The Pitch

I assume they have all read the same book, because they use the same outline, start-up CEOs I mean.  It has two parts.  The opening, and the gonna have a revolution bit.

First the prolog:

  • Open with how grateful you are for the ideas and help the host (and/or the most powerful people in room) provided in starting your firm.  But, don’t explain why.  Leave that a mystery to hook your audience.  Set the hook “i’ll get back to that.”  Note how this reframes the usual thanks to the host for inviting you.  Note you don’t need to know these people, but you should have done your homework and be familiar with their ideas, papers, books, failures and achievements – certainly there is something in there you can use.
  • Introduce your founding myth.  The characters in the founding myth should be drawn from a sacred category, e.g. mom, family, your tribe, citizens, the profession of your audience.  Populism can work.  Customers is kind of a weak form populism.  Nine times out of ten these stories seem to involve a mention of family.  The pain the product resolves is introduced here, as felt by this representative of sacred/worthy group.  This works for a few reasons.  First off banishment from home is the usual kick off of any fairy tale: so this make your audience comfortable.  Secondly it draws our their empathy, everybody cares about mom.  It also makes you out to be a caring person so the audience begins to identify with you.
  • Introduce the broad themes of value generation.  It’s good if at this point you can begin to introduce yourself as the agent of resolving the problem previously introduced.  Your frustration at being unable to aid those in need.  This is becomes the quest in the classic story template.
  • Start to tempt the audience.  Letting them glimpse the solution.  Letting them glimpse an artifact or a prototype at this point can be good, but don’t show it to them!  This creates an appetite; which if can heighten by delay.  This might be a mistake if overplayed, I’ve noticed audiences that stop listening as they attempt to catch a glimpse of the hidden product.
  • Finally notch up the frustration at lack of resolution both for you as hero, and for your homie.
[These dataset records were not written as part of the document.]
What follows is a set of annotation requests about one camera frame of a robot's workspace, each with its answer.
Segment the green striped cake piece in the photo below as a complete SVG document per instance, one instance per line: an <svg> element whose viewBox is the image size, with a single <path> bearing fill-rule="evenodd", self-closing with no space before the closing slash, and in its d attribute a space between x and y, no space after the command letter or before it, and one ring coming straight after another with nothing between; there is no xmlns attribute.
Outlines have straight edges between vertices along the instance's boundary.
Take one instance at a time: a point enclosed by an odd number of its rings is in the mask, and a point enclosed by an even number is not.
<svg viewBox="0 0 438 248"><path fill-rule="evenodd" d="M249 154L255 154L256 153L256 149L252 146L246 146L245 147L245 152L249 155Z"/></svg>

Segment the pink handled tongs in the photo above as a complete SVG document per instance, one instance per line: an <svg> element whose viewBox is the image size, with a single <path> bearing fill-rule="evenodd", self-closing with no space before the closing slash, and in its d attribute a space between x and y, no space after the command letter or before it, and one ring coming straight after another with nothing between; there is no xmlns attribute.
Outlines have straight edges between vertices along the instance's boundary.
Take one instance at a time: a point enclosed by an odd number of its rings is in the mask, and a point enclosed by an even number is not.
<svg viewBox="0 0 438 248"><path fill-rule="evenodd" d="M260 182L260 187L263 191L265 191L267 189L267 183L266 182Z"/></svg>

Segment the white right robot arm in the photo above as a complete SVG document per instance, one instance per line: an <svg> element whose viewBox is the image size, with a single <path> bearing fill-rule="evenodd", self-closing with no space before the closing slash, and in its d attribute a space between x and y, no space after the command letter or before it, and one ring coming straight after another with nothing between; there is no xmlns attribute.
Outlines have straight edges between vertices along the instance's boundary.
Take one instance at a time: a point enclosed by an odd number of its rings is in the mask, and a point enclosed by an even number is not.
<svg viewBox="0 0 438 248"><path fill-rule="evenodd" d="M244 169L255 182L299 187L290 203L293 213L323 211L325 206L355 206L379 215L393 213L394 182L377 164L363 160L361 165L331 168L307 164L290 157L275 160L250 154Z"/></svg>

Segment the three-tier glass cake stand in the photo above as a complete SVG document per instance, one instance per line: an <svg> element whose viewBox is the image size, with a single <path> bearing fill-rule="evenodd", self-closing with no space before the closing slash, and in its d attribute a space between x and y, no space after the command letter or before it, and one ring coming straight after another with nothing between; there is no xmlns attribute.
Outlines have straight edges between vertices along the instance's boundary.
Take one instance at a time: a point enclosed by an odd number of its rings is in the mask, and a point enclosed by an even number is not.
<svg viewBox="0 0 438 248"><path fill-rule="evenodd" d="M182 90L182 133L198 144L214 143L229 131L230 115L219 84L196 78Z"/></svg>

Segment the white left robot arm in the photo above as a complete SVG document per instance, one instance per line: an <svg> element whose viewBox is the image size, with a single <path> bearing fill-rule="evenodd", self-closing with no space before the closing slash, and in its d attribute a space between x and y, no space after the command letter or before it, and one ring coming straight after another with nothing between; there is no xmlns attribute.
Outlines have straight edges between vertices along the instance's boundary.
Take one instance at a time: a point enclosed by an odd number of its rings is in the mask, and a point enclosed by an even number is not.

That end’s the prolog.  Now this is a VC funded start-up; so we need a industry game changing story.  That prolog doesn’t provide that.  In a story telling frame you now want to introduce the evil king (current industry structure) and how your firms innovative addition is going be the revolution.  At this point we are shifting out of the fairy tale frame and into revolutionary group forming.  You want to create in the audience a desire to join the revolution.

  • Tell story of current industry structure.  This structure must frustrate, bewilder, and/or anger you – our hero.  Done right you will not need to say it, but your audience will see how the glimpses of a solution you gave before foreshadow the resolution of these issues.  At this point you must have quantitative data; at least charts.  Trend lines, preferably  exponential, illustrating how it is only going to get worse.  A bit of casual social science about why it’s in the culture of the evil kings is good at this point.
  • This, or just after the next step, is a good point to resolve the quesiton of what you learned from your those powerful people in the room, it shouldn’t be the whole answer – it should be an addition to the core.
  • Now you can finally reveal the solution, but though not the demo or the prototype.  You can and probably should be rational, and quantitative.
  • Now double the bet.  Make it clear that the pain your addressing is felt so widely that there is broad demand for a new paradigm.  Clarify why your solution enables it.

That fits most of the stories I’ve heard.  Occasionally  there is another element.  Notice how that story is buyer facing; but it is good if you have additional bit that talks about how you have unique supply side advantages.  The lamest form of this is a single patent or research result.  In the story telling metaphor this is part where our hero picks up his band of uniquely talented buddies – the brother who can swallow the sea, the cat that talks, the cloak of  invisibility.  Weaving these into the story is tricky.  Too much too early and the audience figures out what your doing too soon – which leads to their minds wandering and then they make up objections.  But it’s cool if you can get them into the story early and the mystery of how your going to use that cofounder, or that unusual technology can suddenly become clear as you reveal your answer.  The other reason to get your supply side advantages into the narrative is so you can have charts that show how this revolution is inevitable and timely.

Timely is good because it answers the objection – why hasn’t anybody done this before?  Inevitable is good because it creates urgency to move now; before the revolution/wave – and it’s wealth generating power – breaks.

That framing is another standard framework.  You want to get a population (this industry) to move you build them a golden bridge (your solution) and set fire to their village.  You need to make clear that the problem your solving scales up to being so serious and widespread that the industry is soon going to be on fire.

I was surprised at first that nobody every goes back and explains how their Mom has now been made happy.  But that’s actually obvious, this is a start-up and the story’s not over yet.

One thought on “The Pitch

  1. bhyde Post author

    I wrote the first draft of this post a long time ago, years. And, I didn’t publish it.

    I was concerned that one of the people who’s pitches I’d been listening to would assume it was all about him.

    As I haven’t listened to any pitches recently so that risk has passed.

    Further, it is interesting how it is harder to stick to this story line if your pitching a two sided network business. Where you have two classes of buyers.